Member of parliament for Ga south constituency
- In office 7 January 1993 – 7 January 1997
- President: Jerry John Rawlings
- Succeeded by: Margaret Clarke Kwesie

Personal details
- Born: 5 June 1942 (age 84)
- Party: National Democratic Congress
- Education: Public Health Nurses School
- Occupation: Politician
- Profession: Nurse

= Victoria Adjetey =

Ghanaian politician

Victoria Adjetey is a Ghanaian politician and a nurse. She served as a member of parliament for the Ga South constituency in Greater Accra region of Ghana.

== Early life and education ==
Victoria Adjetey was born on 5 June 1942, she attended Public Health Nurses School where she obtained a Public Health Nursing Certificate in nursing.

== Career ==
She was a former member of the first parliament of the Fourth Republic, she served from January 1993 to January 1997. She is also a nurse.

== Politics ==
Adjetey was elected member of the first parliament of the Fourth Republic during the 1992 Ghanaian parliamentary election on the ticket of the National Democratic Congress. She lost the seat to Margaret Clarke Kwesie of the National Democratic Congress in 1996 Ghanaian general election who defeated Eric Busby Quartey-Papafio of the New Patriotic Party; Jesse Nii Adu Commey Randolp of Convention People's Party; Daniel Addoquaye Pappoe of People's National Congress and Amekah Kwadzo John of Great Consolidated Popular Party.

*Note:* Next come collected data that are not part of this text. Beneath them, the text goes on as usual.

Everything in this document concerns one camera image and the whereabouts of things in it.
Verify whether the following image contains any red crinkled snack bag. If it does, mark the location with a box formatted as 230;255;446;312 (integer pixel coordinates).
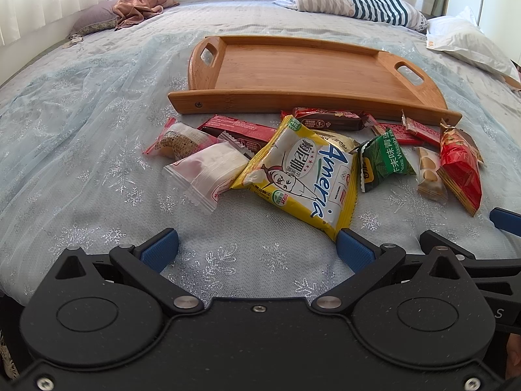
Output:
437;121;482;216

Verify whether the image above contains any clear peanut candy packet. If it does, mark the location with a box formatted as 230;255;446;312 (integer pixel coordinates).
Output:
416;147;448;204

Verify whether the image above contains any brown peanut bar packet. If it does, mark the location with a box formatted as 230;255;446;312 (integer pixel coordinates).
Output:
457;128;485;165

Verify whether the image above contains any green wasabi pea packet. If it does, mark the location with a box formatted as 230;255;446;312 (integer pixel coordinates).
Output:
358;129;416;193

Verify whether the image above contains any red wafer packet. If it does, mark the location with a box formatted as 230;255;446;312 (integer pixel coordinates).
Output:
402;113;441;148
365;115;422;147

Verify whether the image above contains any pink white cake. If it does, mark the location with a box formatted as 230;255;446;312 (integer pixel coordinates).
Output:
162;132;254;213

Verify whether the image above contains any yellow white snack bag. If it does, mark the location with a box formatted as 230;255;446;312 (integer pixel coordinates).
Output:
232;115;359;241

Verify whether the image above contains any gold snack bar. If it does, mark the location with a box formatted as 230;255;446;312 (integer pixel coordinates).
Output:
314;130;359;153

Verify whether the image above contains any pink seaweed roll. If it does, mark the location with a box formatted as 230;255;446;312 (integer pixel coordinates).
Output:
143;117;218;162

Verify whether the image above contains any brown red candy bar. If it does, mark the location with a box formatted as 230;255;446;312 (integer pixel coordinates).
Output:
281;108;364;131

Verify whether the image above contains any dark red chocolate bar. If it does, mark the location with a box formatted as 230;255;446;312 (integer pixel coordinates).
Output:
198;115;276;153

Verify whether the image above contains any grey bed sheet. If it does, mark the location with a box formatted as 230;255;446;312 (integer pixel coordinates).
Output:
0;0;521;140

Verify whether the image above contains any white pillow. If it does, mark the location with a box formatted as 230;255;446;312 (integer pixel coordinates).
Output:
427;6;520;90

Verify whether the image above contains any wooden serving tray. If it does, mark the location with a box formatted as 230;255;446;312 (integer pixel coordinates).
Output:
168;36;462;125

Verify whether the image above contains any small item near purple pillow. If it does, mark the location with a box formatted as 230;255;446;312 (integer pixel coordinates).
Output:
63;36;83;48

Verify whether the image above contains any purple pillow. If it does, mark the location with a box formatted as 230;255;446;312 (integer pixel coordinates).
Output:
69;0;119;37

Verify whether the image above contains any pink blanket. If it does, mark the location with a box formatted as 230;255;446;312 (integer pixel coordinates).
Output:
112;0;179;30

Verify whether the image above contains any striped pillow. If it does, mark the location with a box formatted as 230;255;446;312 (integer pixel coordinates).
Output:
275;0;428;32

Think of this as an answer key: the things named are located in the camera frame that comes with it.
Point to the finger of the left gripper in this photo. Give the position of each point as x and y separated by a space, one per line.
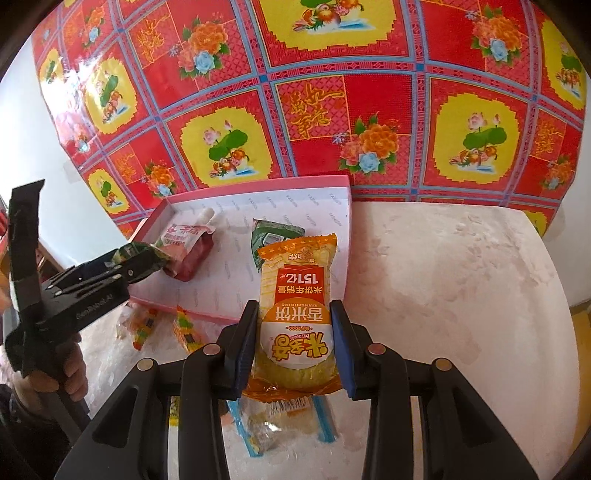
131 269

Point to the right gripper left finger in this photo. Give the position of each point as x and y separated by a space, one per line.
238 345

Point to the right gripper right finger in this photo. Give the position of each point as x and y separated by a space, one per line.
350 345

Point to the green triangular snack packet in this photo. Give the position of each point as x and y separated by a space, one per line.
265 233
137 253

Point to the orange rice cracker packet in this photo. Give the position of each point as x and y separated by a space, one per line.
295 345

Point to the clear colourful candy packet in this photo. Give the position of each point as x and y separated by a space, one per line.
136 322

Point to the peach jelly drink pouch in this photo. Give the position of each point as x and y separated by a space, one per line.
185 242

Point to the blue-edged clear pastry packet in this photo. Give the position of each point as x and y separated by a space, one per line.
266 426

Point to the left hand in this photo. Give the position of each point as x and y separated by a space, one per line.
71 379

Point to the long yellow green candy strip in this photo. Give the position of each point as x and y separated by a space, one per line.
185 331

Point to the pink shallow cardboard box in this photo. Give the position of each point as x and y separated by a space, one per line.
245 216

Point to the wooden furniture edge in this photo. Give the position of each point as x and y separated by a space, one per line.
581 323

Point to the red floral patterned cloth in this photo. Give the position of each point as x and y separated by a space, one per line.
460 101

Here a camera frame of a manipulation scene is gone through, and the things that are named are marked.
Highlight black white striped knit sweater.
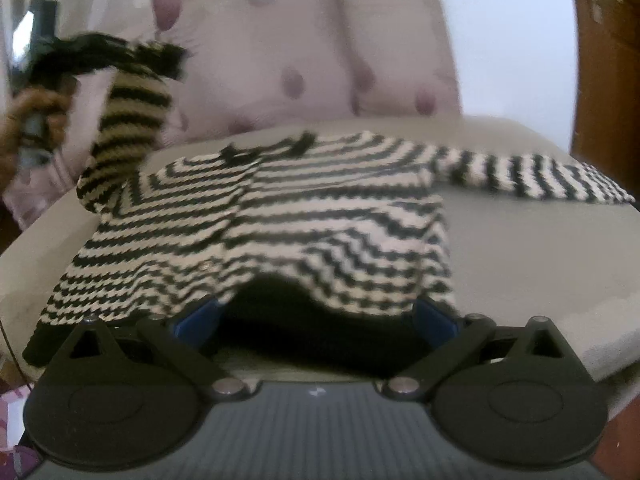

She was elected with a total valid vote cast of 49,758. This was equivalent to 52.20% of the total valid votes cast. Her opponents obtained respectively 19,180, 3,092, 2,416 and 1,485 votes out of the total valid votes cast. These were equivalent to 20.10%, 3.20%, 2.50% and 1.60% respectively of the total valid votes.

== Personal life ==
She is a Christian.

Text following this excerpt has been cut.